## LISTED ENTRIES
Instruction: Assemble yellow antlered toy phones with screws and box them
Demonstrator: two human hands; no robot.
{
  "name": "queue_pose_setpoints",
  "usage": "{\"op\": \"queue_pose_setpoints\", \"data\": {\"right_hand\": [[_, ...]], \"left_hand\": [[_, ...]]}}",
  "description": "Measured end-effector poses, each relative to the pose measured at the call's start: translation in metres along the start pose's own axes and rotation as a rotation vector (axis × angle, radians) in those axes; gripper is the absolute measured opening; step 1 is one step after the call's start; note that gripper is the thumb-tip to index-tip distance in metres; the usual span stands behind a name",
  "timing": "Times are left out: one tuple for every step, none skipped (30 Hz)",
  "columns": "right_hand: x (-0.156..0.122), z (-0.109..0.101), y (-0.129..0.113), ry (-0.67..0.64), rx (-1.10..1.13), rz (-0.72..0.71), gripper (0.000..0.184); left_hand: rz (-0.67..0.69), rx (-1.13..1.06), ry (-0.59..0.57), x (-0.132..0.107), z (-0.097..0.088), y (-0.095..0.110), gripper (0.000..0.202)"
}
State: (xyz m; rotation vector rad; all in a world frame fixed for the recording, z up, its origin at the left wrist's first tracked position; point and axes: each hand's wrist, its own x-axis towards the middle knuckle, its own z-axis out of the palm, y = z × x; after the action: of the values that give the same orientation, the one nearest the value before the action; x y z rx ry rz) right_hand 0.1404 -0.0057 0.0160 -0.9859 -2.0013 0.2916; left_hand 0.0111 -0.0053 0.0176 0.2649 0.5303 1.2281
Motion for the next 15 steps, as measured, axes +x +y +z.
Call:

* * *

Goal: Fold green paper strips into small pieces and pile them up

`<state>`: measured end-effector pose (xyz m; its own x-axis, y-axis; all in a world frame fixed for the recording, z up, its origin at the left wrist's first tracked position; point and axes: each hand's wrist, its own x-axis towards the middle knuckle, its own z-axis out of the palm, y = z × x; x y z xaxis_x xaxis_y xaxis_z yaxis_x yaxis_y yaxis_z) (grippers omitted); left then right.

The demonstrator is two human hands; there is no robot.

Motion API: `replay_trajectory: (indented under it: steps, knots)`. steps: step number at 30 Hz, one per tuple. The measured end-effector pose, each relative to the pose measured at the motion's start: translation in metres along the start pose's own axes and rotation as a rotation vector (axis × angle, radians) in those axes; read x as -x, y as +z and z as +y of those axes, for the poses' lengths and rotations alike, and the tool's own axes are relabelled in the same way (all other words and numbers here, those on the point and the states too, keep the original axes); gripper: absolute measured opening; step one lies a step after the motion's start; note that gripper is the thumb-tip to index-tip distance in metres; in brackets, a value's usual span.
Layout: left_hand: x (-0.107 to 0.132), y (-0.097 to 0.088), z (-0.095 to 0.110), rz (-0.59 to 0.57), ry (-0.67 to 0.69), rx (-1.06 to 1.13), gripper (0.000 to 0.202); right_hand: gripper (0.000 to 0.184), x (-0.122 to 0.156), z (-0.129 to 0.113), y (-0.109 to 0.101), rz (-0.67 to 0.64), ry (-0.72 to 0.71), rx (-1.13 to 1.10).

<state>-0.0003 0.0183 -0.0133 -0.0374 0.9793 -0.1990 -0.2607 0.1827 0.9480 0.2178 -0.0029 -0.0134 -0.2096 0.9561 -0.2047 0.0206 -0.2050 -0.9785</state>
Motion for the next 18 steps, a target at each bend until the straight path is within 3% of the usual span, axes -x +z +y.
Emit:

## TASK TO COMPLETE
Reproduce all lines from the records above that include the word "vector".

## TASK SOLUTION
  "description": "Measured end-effector poses, each relative to the pose measured at the call's start: translation in metres along the start pose's own axes and rotation as a rotation vector (axis × angle, radians) in those axes; gripper is the absolute measured opening; step 1 is one step after the call's start; note that gripper is the thumb-tip to index-tip distance in metres; the usual span stands behind a name",
State: (xyz m; rotation vector rad; all in a world frame fixed for the recording, z up, its origin at the left wrist's first tracked position; point and axes: each hand's wrist, its own x-axis towards the middle knuckle, its own z-axis out of the palm, y = z × x; after the action: of the values that give the same orientation, the one nearest the value before the action; x y z rx ry rz) right_hand 0.1404 -0.0057 0.0160 -0.9859 -2.0013 0.2916; left_hand 0.0111 -0.0053 0.0176 0.2649 0.5303 1.2281
Motion API: `replay_trajectory: (indented under it: steps, knots)`. steps: step number at 30 Hz, one per tuple. The measured end-effector pose, each relative to the pose measured at the motion's start: translation in metres along the start pose's own axes and rotation as a rotation vector (axis × angle, radians) in those axes; read x as -x, y as +z and z as +y of those axes, for the poses' lengths and rotations alike, and the tool's own axes are relabelled in the same way (all other words and numbers here, those on the point and the states too, keep the original axes); gripper: absolute measured opening; step one lies a step after the motion's start; note that gripper is the thumb-tip to index-tip distance in metres; in brackets, a value's usual span.

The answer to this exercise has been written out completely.